Rules for thee, but not for me?
Jimmy Kimmel, the late-night ABC talk show host, funnyman and noted critic of former President Donald Trump, stirred quite a round of criticism after an attempt at humor clearly went a bit awry.
As chronicled by The Federalist, on Wednesday night, Kimmel proffered the following quip:
Jimmy Kimmel: “If you want to vote for Trump, vote late. Vote very late.
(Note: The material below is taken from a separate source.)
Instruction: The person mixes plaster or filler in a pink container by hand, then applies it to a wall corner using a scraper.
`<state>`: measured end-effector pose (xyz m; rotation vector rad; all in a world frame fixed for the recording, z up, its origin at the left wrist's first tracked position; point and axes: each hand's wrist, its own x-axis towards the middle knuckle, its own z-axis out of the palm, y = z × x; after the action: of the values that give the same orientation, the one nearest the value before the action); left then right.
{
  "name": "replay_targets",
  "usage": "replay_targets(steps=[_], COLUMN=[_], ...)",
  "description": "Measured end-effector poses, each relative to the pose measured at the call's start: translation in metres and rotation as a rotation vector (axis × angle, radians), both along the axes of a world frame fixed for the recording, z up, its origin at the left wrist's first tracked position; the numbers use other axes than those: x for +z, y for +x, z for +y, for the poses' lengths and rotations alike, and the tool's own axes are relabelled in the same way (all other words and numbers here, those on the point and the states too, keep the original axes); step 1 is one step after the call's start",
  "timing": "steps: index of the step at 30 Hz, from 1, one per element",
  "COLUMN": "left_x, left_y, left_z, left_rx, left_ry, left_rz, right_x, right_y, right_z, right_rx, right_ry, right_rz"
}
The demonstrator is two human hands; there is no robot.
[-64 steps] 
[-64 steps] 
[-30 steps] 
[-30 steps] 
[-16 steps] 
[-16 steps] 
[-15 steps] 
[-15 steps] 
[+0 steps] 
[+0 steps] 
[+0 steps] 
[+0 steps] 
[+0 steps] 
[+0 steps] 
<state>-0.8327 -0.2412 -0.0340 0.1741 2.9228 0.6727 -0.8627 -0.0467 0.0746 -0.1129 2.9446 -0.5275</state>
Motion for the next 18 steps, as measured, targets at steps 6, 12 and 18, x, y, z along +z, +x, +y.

Do your voting on Thursday or maybe Friday.” pic.twitter.com/Il1Ch6S0eE
— Tom Elliott (@tomselliott) October 31, 2024
“If you want to vote for Trump, vote late,” Kimmel said on his show. “Vote very late.”
Just to drive the point home, he added: “Do your voting on Thursday, or maybe Friday.”
The “joke” appeared to be a jab at Trump supporters, effectively telling them to go try and vote long after Election Day.
For many, this sort of politicized joke is generally viewed as just that: a joke.
But not for the Department of Justice under the purview of incumbent President Joe Biden.
No, this sort of “misinformation” is a deeply punishable offense, according to the DOJ. Just ask Douglass Mackey.
Mackey became a lightning-rod topic when, in the lead-up to the 2016 general election between Trump and then-Democratic candidate Hillary Clinton, he made a joking social media post telling prospective Clinton voters that they could easily vote from the comfort of their own homes by sending a text message to a certain number.
While many viewed Mackey’s joke in the same vein as Kimmel’s, the DOJ clearly did not.
Fast-forward four years to 2020, and Biden’s DOJ came down hard on Mackey, convicting him of election interference and slapping him with a seven-month prison sentence.
Trump supporters and Republicans were obviously outraged at the Mackey conviction, given the joking social media posts were so absurd that they would have to be considered parody by most.
And that brings everything back to Kimmel, who, according to social media, cracked the exact same sort of joke, or “election interference,” that Mackey did.
(If anything, Kimmel’s pulpit is much, much larger than Mackey’s.)
The Federalists’ John Daniel Davidson took that idea to its logical conclusion: “If Trump Wins, He Should Arrest And Prosecute Jimmy Kimmel.”
Connecting the dots, Davidson even argued that Mackey was simply the guinea pig the DOJ was experimenting on before targeting Trump.
“It was an outlandish reading of the federal statute, the true purpose of which was to create a precedent for its application against Trump himself in the January 6 case brought last year by special counsel Jack Smith,” Davidson wrote. “It was also a prosecution obviously motivated by politics. The Justice Department didn’t go after Mackey until two days after the inauguration of Joe Biden in January 2021, more than four years after he posted the offending memes.
“The danger with this sort of thing is that once you criminalize internet memes, you can criminalize almost any speech the state wants to suppress.”
Swathes of social media agreed with Davidson’s interpretation.
“Prison should be in his future,” one user posted on social media platform X.
Prison should be in his future. pic.twitter.com/sbVaNkvevZ
— 🇺🇸Silly Girl 🇺🇸 (@travis_5head2) October 31, 2024
Another X user called out the judge who sentenced Mackey, saying she needed to get Kimmel too, “because ‘nobody is above the law.’”
@jimmykimmel should be prosecuted and sentenced by United States District Judge Ann M. Donnelly just like the guy she put in prison for a similar joke.
Because “no one is above the law”. That’s why.
— Warmonger ® (@OneManRepublic) October 31, 2024
Yet another X user asked if you can only get punished “if you confuse dem voters.”
I thought saying something like this was election interference that lands you in federal prison. Or is that only if you confuse dem voters?
— Conservative Mamas (@MamasOnTheRight) October 31, 2024
Davidson and like-minded thinkers won’t have to wait long to see whether Trump will act on this, with the election just days away.